**Problem description:** Pull each line holding the word "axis" from the data.

**Input data:**
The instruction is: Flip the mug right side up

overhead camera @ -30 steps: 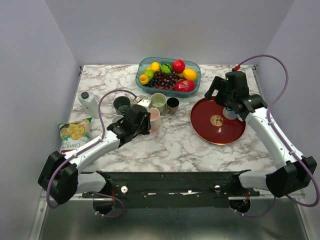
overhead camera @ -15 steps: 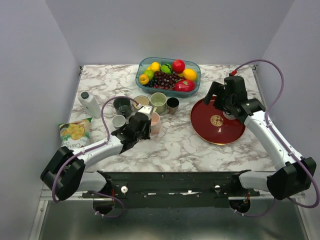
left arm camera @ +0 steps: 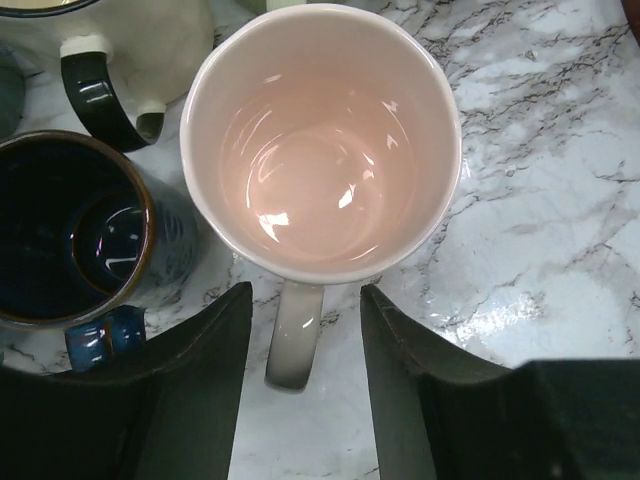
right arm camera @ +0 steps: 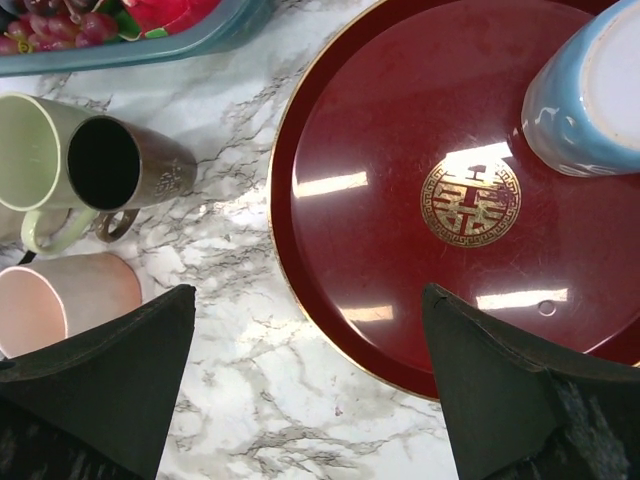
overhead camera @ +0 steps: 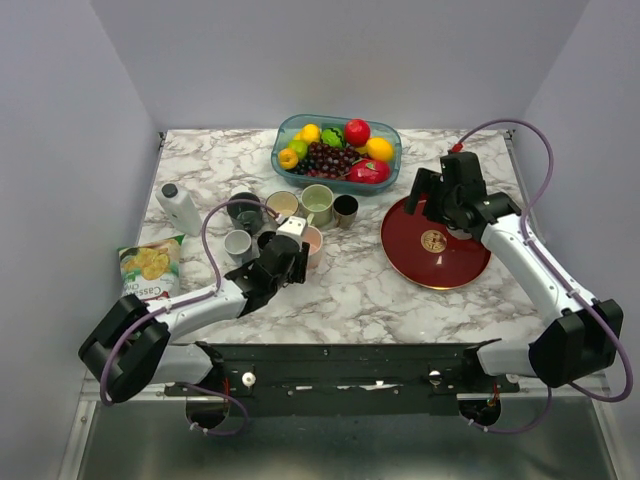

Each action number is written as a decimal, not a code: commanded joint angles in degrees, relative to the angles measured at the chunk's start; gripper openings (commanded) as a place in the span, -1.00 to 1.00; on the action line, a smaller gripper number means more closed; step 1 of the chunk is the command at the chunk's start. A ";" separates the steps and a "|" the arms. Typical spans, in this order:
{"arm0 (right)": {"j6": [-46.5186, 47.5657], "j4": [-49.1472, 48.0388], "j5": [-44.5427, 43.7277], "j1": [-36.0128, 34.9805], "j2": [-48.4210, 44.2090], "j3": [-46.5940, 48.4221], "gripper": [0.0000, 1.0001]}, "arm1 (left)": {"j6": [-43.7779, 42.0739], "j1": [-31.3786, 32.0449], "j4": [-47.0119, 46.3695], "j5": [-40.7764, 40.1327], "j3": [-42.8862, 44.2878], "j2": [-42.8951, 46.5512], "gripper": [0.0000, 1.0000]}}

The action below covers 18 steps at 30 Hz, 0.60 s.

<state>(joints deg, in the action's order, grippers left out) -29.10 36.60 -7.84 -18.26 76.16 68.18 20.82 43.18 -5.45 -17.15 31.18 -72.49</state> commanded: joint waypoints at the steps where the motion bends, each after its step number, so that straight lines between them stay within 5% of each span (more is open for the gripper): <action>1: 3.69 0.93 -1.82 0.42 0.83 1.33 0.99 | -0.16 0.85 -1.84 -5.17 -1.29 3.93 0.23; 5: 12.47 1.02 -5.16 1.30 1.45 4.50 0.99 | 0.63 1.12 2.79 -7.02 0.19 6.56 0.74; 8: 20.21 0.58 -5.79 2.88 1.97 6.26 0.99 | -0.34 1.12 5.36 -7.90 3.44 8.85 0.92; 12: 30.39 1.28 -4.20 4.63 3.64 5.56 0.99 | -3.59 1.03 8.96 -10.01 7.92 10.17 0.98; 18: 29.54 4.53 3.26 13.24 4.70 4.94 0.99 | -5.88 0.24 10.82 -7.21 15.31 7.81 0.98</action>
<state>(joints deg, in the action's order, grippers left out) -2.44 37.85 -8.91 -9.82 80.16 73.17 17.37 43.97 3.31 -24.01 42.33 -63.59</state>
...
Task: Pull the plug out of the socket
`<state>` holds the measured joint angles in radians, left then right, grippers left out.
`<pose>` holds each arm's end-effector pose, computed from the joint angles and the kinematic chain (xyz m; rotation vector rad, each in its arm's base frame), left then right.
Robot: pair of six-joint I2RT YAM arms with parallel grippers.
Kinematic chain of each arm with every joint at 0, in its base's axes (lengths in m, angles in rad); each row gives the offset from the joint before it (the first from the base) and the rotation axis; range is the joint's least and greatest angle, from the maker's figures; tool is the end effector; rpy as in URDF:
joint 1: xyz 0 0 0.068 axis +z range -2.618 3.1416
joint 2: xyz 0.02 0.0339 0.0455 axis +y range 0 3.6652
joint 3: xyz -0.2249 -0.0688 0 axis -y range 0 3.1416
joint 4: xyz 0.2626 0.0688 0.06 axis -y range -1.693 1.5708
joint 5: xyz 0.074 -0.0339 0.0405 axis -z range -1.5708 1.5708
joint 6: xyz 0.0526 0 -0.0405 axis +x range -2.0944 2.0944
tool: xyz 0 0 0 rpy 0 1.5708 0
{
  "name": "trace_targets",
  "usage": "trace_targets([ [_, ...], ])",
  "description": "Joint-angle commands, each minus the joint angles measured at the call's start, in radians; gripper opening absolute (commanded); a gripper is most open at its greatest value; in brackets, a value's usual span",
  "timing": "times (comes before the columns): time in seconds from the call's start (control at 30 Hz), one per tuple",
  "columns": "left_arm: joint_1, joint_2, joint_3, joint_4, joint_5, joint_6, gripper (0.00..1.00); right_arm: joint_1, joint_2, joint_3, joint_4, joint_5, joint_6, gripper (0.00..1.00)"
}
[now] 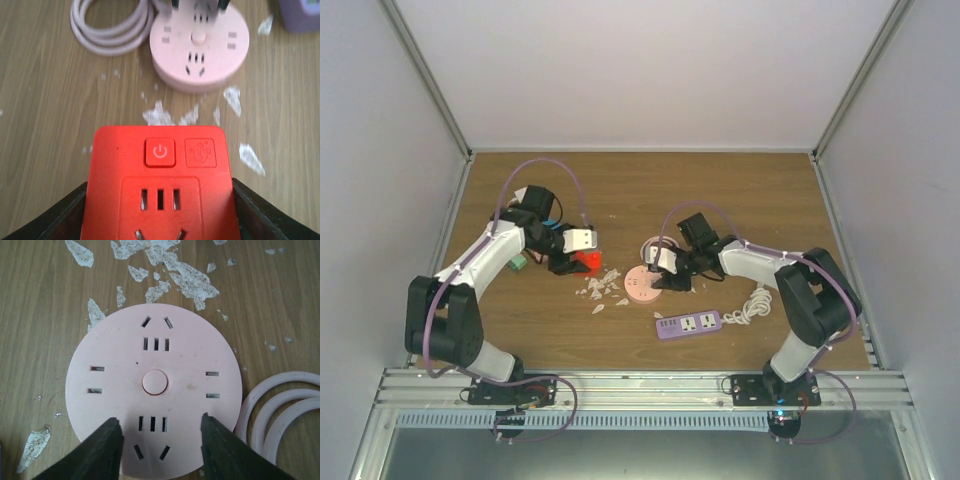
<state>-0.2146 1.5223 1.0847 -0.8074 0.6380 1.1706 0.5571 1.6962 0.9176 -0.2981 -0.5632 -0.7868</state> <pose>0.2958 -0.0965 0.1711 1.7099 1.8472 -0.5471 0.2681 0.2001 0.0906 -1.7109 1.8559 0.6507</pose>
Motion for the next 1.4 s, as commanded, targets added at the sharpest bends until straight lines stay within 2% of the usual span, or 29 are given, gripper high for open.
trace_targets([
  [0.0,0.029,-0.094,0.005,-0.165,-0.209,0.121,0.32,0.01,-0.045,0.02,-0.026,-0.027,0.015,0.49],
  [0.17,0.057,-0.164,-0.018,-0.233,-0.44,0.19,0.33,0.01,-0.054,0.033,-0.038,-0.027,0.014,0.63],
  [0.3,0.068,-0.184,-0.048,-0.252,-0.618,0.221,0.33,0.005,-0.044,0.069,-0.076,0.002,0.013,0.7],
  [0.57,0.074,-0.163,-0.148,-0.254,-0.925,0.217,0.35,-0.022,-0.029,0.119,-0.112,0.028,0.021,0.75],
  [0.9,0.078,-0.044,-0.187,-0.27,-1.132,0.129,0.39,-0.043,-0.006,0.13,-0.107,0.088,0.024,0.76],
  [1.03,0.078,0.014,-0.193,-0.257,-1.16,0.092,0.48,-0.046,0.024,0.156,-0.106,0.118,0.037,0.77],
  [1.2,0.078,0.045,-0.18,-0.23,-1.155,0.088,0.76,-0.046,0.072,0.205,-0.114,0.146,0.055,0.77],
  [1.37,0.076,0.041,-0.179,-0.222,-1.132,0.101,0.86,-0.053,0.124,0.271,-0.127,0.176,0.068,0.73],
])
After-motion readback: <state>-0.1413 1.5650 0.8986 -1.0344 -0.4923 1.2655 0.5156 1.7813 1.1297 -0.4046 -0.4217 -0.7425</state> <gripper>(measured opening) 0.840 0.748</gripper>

**Task output:**
Kinematic chain of each arm with every joint at 0, in its base's axes (lengths in m, angles in rad); each row gives the offset from the joint before it (the first from the base) and the rotation axis; range is the joint's least and greatest angle, from the maker's figures; tool is the end effector; rpy as in URDF:
joint 1: xyz 0 0 0.068 axis +z range -2.618 3.1416
joint 2: xyz 0.02 0.0339 0.0455 axis +y range 0 3.6652
joint 3: xyz -0.2249 -0.0688 0 axis -y range 0 3.1416
joint 4: xyz 0.2626 0.0688 0.06 axis -y range -1.693 1.5708
joint 5: xyz 0.074 -0.0339 0.0405 axis -z range -1.5708 1.5708
joint 6: xyz 0.0526 0 -0.0405 axis +x range -2.0944 2.0944

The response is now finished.